Avivah Litan, vice-president and distinguished analyst at U.S.-based Gartner Inc., says she can definitely see such a scenario playing out.
“It was smart for Canada to move to a chip,” says Litan. “I’m sure they’ve lowered the fraud rates and they will continue to lower. So, what happens is the bad guys will take data and come to the U.S. more often.”
However, before we begin to gloat, Litan reminds us that Canada won’t be able to wash its hands completely of card fraud; our criminals will simply gravitate towards other forms of it. “There will be more e-commerce fraud in Canada,” she predicts.
Canada, says Manahan, decided to adopt chip technology soon after European countries started doing so, fearing the country could be left vulnerable to international fraud, particularly if our southern neighbour moved to chip before us.
“Some of that modeling we did was, ‘what if the U.S. migrated to chip before Canada and all of their fraud came to us?’ Well, that would paint a very ugly picture. So, the good news is that we’re definitely there, ahead of the U.S.”
However, he adds that Mastercard has recently endorsed chip technology in the U.S., which he sees as a promising sign.
But what is taking the Americans so long?
“It’s too much of a wild west in the U.S.,” says Litan. “There’s like 8,000 banks and millions of merchants. In Canada, you only have like five really big banks that count. So, they can kind of make these decisions much more centrally.”
The cost of upgrading the infrastructure for card payments is enormous and besides, she says, the U.S. already has some very good fraud detection measures in place.
That said, with chip technology making inroads all over the world, the U.S. is clearly trailing behind. “We’re like the only country except little countries in Africa that haven’t [adopted it],” says Litan.
The security offered by chip over magstripe is enormous, explains Manahan, and that is why it has seen widespread adoption around the world. Magstripes contain data that can be copied with a magnetic card reader/writer, whereas a chip is essentially a piece of hardware with strong encryption – much harder to “clone.”

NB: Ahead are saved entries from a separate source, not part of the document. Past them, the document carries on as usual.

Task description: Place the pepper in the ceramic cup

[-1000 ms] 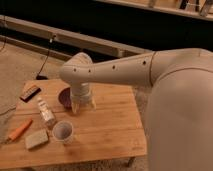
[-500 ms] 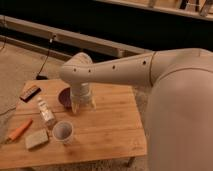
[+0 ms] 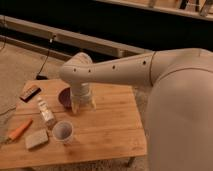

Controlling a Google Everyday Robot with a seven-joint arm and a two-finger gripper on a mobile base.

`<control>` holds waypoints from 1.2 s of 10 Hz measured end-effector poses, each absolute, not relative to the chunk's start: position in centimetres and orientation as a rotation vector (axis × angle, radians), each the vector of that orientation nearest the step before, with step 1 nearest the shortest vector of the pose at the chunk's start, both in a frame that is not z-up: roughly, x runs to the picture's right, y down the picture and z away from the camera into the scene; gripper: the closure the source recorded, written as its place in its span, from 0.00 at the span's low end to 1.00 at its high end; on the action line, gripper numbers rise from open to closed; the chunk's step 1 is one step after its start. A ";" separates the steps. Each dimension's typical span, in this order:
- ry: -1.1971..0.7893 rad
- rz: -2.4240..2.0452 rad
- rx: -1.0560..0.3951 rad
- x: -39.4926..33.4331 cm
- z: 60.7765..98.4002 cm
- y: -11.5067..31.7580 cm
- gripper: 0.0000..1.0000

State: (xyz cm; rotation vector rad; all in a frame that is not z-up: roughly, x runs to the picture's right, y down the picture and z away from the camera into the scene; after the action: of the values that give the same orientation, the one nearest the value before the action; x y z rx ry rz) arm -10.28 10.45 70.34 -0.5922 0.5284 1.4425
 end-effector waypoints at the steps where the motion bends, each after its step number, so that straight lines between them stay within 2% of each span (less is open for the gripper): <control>1: 0.528 1.442 -0.592 -10.3 70.3 10.4 0.35; 4: 0.505 1.439 -0.595 -10.4 70.1 10.0 0.35; 7: 0.262 1.368 -0.576 -12.7 67.9 3.8 0.35; 9: 0.123 1.174 -0.552 -16.1 65.8 1.4 0.35; 11: 0.086 1.066 -0.546 -18.0 65.0 1.5 0.35; 12: 0.030 0.821 -0.537 -23.2 63.7 3.6 0.35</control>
State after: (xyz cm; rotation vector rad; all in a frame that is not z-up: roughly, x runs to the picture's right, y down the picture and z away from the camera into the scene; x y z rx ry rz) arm -23.24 3.56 63.72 -0.5375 0.0301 0.8215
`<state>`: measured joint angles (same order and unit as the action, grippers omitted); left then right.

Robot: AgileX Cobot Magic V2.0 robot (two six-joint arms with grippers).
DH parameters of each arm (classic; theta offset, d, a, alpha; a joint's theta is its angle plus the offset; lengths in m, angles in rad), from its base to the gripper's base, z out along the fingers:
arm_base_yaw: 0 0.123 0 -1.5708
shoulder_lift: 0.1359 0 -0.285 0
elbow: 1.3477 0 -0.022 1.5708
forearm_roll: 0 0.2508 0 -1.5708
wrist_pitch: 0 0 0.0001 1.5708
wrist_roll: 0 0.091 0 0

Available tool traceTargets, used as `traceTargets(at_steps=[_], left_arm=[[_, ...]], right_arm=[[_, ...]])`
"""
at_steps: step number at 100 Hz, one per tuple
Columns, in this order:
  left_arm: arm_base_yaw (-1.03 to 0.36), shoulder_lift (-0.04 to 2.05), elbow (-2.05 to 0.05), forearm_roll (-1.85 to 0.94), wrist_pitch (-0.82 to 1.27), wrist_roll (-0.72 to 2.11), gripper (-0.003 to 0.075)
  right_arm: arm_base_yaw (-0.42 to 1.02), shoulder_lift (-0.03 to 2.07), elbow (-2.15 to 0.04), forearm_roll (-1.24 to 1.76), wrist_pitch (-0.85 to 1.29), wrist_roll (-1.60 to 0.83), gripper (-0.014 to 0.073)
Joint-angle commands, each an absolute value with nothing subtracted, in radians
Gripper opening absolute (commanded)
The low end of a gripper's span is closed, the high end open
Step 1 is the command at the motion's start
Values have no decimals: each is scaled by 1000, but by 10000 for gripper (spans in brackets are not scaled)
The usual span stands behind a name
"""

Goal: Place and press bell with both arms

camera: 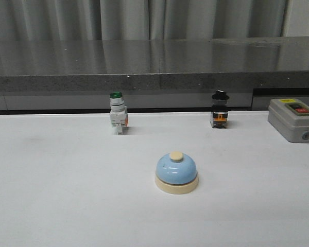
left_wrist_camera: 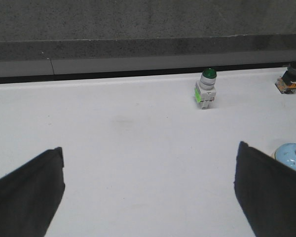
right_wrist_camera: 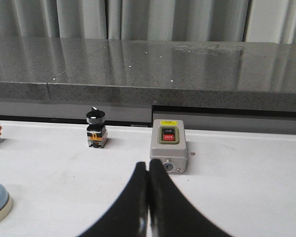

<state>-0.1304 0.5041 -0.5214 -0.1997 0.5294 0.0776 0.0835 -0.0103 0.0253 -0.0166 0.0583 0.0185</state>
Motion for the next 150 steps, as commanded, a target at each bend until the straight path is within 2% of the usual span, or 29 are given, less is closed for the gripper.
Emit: traceTargets(at_steps=[1,16,25,37,56,122,150], left_arm=[[-127,439,-510,-211,450,68,671],[-127,325,-457,-211,450,68,660],[-127,288,-445,-211,450,68,590],[-127,271,-444,-211,450,68,391],[-127,271,-444,-211,448,68,-24],[-127,271,-444,-203,426,70,-20],[-106,221,-390,-77,275,68,-20]], right_arm=[[78,-28,12,-16,-27,10,-60],[78,-28,12,-16,-27,10,-60],[78,-28,12,-16,-27,10,-60],[78,-28,12,-16,-27,10,-60],[78,-28,12,-16,-27,10,-60],[78,-28,12,-16,-27,10,-60],[78,-28,12,-16,-27,10,-60]])
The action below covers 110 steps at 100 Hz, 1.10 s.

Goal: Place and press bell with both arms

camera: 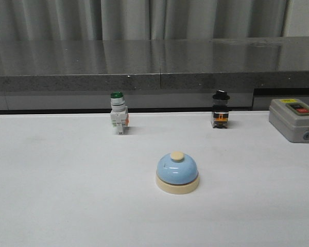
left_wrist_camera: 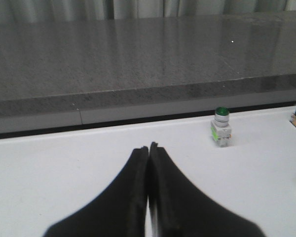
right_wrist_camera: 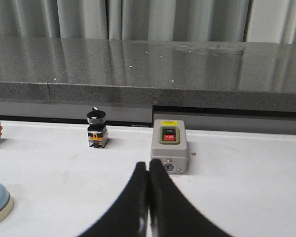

“You actually need to have that person’s physical piece of plastic with you,” he says. “It’s no longer just a matter of can you hack into a database or can you do some systemic way of copying magstripes, whether an ATM or something like that. You actually need to steal that card or find a lost card somewhere.”
And cracking the chip technology, while not impossible, is so highly impractical that criminals aren’t likely to even bother trying, he adds. Last year, two European security consulting firms, Aperture Labs Ltd. and Inverse Path S.r.l., published a study titled, ‘Chip and PIN is definitely broken,’ complete with pictures of custom-designed electronics built into ATMs that could skim information from chip cards.
Litan says while she considers it “a valid study,” in practical terms the “impact of that type of vulnerability is virtually nothing.”
Manahan, who has also seen the study, agrees and notes that one key thing it didn’t address was the economic viability of performing that kind of chip fraud. The difficulty and danger involved in breaking into an ATM to install the new card-skimming devices would be enough of a deterrent to the kind of organized criminals involved in the card racket. “In terms of economic viability to the criminal, they just look at it and say, ‘no, not worth our while.’”
But Manahan adds that Mastercard [NYSE: MA] does keep up to date with the latest information security research. He welcomes attempts to expose flaws in chip technology and says there are regular efforts to come up with stronger encryption for it.
“There’s always that raising of the bar, which is one of the nice things about the technology. With magnetic stripe, which is really just static information, you really couldn’t do upgrades to the security sort of on-the-fly. But now we can with this technology.”